Ferrari has left the Italian Grand Prix with its tail between its legs after Mercedes and Lewis Hamilton handed it a bruising defeat on its home turf.
The famous Italian team arrived at the Autodromo Internazionale Monza full of optimism after a strong showing at the Belgian Grand Prix one week earlier, but before its legions of passionate home fans it could muster just the third row on the grid and third and fifth places in the race.
Mercedes, on the other hand, flew, with Lewis Hamilton cruising to victory after claiming Formula One’s all-time pole position record having equalling Michael Schumacher’s previous benchmark of 68 at the previous round.
Hamilton reaped the spoils, too, taking control of the drivers championship for this first time this season with a three-point margin over Vettel.
“I think we just screwed up,” Ferrari president Sergio Marchionne told Germany’s RTL. “The set-up for the car was wrong. I think we underestimated the circuit.

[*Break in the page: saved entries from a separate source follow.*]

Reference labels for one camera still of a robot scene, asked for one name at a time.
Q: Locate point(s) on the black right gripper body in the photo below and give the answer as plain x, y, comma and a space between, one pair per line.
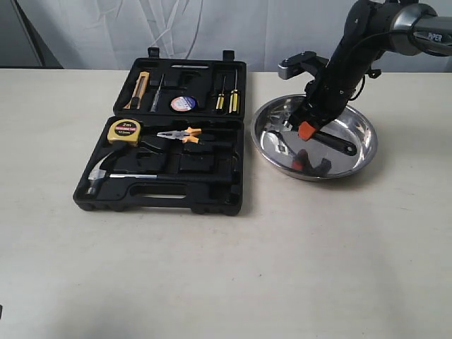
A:
333, 86

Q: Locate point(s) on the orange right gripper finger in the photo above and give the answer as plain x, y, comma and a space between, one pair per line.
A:
306, 130

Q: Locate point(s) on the black plastic tool case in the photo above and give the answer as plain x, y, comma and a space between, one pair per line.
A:
201, 79

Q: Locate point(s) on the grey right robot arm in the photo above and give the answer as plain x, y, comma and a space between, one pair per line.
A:
408, 28

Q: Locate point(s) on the round stainless steel tray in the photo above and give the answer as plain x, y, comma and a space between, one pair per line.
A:
280, 145

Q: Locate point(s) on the roll of electrical tape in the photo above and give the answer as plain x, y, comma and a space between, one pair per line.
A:
182, 104

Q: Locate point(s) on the test pen screwdriver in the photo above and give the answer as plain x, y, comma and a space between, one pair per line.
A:
156, 98

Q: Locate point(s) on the yellow utility knife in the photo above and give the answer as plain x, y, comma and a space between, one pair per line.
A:
139, 91

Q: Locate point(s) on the yellow tape measure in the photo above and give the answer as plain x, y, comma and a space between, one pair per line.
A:
126, 130

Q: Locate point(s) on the white backdrop curtain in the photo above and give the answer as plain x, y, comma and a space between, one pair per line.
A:
112, 34

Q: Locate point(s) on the yellow handled screwdriver right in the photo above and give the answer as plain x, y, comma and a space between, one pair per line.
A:
234, 96

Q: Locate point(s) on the yellow handled screwdriver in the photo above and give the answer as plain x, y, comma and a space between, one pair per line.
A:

“We need to go back to the factory and find out which way the car went sideways.”
It was a curt assessment of Ferrari’s biggest race of the year, but it was also the most detailed explanation from the Scuderia for its woeful weekend, with much of the rest of the team remaining tight-lipped about their struggles.

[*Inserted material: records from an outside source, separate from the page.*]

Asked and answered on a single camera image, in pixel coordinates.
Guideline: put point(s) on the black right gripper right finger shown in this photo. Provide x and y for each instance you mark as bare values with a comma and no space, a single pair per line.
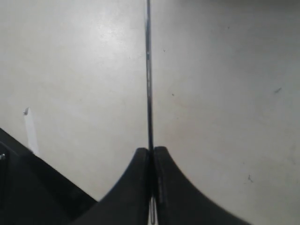
179,202

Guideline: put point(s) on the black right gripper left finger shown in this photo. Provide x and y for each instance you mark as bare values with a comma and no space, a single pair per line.
127,203

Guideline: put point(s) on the thin metal skewer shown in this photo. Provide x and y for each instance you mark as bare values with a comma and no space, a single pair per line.
149,75

In truth it seemed the team was simply caught short when a heavy deluge flooded the circuit on Saturday, depriving it of precious track time to hone its machine.
From Friday practice Vettel and teammate Kimi Räikkönen were unhappy with the balance of their cars around the super-low-downforce circuit, a track layout far removed from the team’s preferred slow-speed, high-downforce configurations.

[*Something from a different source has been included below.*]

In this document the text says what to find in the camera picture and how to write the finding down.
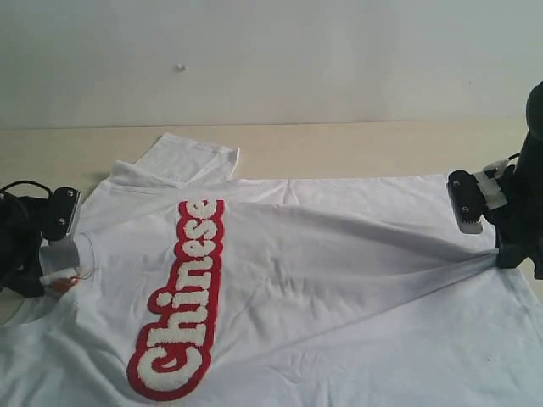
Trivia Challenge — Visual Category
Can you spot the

But when heavy rain effectively cancelled final practice on Saturday, Ferrari had to guess how best to address the car’s deficiencies. The results spoke for themselves.
Vettel finished a crushing 36 seconds behind Hamilton after 53 laps of racing and Räikkönen spent much of his race overcoming midfield drivers Esteban Ocon and Lance Stroll for fourth place, which was later snatched from him by Daniel Ricciardo, who recovered from 16th on the grid to win the driver of the day award.
Weekends rarely come more difficult for championship-contending teams, but Vettel told the Ferrari faithful assembled beneath Monza’s famous podium that their team would bounce back in Singapore on 17 September.
“Even if this race has been difficult, I know that we have a very, very strong can and we will have a very, very strong end of the season, I’m sure of that,” he said.
The Singapore Grand Prix is expected to suit the Ferrari car as well as Monza suited the Mercedes, but with the Silver Arrows now sitting atop both championship tables — it leads Ferrari by a commanding 61 points in the constructors standings — the ball is in Ferrari’s court to mount a reply.
“Mercedes power is definitely better than Ferrari power!” Hamilton said on the podium, gleefully throwing jibes to the crowd that made no secret he was not their preferred winner. “Today the car was fantastic and really a dream to drive.”
Remarkable is that Hamilton’s wins in Belgium and Italy are the season’s first back-to-back victories, both signifying the swinging momentum of the season and foreshadowing Mercedes ready to break loose from the pack if given the chance.
“The last two races have been incredibly strong for us as a team,” Hamilton said. “We’ve just gone from strength to strength and really shown a real strength in depth.
“It’s obviously an incredibly exciting season.”
And it’s a season with plenty more twists and turns to come.